Serialize and deserialize different data structures

Dilip Kumar
7 min readJun 17, 2024

--

Most of the data structures we study are in-memory construct i.e. how to represent in memory data. These data are not persistent i.e. on machine restart we lose in-memory data. Therefore we need to write these data into persistent storage for example disk to retrieve it.

In this post, we will go through how to serialize different data structures so that they can be written on disk. How to read data from disk to build the data structure i.e. how to deserialize.

There are various formats to write data on disk

  1. string
  2. binary
  3. proto buffer

For simplicity, we will use string format to serialize data on disk.

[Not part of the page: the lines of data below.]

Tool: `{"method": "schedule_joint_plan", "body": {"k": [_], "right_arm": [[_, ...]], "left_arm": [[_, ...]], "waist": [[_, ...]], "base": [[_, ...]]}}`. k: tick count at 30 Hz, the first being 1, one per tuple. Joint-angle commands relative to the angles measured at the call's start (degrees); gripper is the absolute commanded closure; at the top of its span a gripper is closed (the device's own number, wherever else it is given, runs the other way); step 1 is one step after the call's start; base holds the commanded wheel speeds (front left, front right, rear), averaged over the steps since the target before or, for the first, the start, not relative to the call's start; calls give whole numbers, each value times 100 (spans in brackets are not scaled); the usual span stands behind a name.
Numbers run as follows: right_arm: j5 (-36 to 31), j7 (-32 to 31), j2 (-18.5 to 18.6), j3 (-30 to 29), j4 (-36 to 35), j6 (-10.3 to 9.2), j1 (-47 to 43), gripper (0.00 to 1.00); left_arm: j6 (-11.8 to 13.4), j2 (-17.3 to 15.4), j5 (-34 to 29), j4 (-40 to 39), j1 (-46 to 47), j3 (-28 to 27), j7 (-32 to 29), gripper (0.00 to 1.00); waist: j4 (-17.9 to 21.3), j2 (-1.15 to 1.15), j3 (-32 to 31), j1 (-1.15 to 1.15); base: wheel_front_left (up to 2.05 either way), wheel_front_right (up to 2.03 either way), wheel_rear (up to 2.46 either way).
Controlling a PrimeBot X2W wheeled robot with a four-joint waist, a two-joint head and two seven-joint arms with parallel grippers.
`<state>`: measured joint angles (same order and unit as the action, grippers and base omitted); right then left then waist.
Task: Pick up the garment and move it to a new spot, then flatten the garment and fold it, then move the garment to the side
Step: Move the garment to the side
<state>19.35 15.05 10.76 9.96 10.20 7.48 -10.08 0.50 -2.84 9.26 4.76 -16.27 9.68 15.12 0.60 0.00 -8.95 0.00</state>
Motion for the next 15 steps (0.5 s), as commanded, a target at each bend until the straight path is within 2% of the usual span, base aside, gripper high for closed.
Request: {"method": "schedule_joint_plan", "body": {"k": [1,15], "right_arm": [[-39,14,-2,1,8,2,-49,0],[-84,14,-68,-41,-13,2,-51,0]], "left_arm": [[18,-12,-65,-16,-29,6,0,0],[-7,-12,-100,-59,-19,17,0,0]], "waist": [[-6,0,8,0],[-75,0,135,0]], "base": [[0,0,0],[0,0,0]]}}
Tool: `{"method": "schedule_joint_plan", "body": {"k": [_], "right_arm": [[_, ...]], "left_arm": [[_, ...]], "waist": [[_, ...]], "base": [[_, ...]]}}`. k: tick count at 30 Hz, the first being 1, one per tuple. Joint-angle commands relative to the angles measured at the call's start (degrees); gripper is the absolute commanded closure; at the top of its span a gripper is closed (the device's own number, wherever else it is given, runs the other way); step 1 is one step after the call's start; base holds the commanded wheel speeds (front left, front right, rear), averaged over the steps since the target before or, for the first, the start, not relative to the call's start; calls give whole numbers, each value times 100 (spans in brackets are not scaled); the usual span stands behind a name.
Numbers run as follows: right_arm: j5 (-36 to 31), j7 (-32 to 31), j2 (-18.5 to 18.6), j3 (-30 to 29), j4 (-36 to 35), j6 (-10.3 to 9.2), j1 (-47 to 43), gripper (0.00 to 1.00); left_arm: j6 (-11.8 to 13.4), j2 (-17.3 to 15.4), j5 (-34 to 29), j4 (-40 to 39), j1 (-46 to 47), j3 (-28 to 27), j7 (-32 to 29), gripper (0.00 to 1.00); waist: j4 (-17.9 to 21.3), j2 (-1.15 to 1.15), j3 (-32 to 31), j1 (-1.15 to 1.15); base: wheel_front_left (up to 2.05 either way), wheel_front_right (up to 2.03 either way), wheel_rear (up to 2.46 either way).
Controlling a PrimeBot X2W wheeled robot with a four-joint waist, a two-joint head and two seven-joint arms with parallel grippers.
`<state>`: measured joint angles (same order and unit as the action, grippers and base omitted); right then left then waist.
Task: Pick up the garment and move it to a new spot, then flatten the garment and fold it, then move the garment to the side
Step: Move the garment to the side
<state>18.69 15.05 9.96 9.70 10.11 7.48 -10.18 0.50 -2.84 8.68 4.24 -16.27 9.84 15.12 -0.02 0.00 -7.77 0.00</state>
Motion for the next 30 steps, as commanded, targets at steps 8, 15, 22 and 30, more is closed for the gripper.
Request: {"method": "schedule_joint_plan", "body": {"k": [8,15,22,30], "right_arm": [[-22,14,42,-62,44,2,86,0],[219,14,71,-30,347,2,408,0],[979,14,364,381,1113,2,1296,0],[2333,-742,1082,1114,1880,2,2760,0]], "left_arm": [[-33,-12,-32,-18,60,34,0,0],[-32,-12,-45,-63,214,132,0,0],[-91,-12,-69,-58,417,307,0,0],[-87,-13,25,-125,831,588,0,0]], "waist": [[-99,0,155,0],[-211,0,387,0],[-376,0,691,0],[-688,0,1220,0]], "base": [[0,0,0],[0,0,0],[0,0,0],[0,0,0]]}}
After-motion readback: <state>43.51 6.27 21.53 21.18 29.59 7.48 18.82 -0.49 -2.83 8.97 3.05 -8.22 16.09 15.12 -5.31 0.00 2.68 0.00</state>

Serialize and deserialize string array

https://leetcode.com/problems/encode-and-decode-strings/

Approach #1: Encode strings using a separator

  1. Given an array of strings for example ["abcd","pqrs","uvw"]
  2. We can choose a delimiter ,to convert into a single string as "abcd,pqrs,uvw
  3. While decoding the same string "abcd,pqrs,uvw" we can split based on delimiter , and convert into ["abcd","pqrs","uvw"]

Pros

  1. Easy to implement

Cons

  1. The algorithm breaks if the input array has the delimiter as well.
  2. For example ["apple, orange and mango", "are","healthy", "food"] . It will be encoded as "apple, orange and mango,are,healthy,food" but decoded as ["apple"," orange and mango", "are","healthy", "food"] which is incorrect.

Optimization

  1. Instead of an ASCII separator, we use non-ASCII characters as a delimiter.
  2. For example, we can choose π

Drawback

  1. While the non-ASCII delimiter approach can work well for many applications, it assumes that the delimiter character will not appear in the strings to be encoded.
  2. However, in many practical situations, we cannot make this assumption.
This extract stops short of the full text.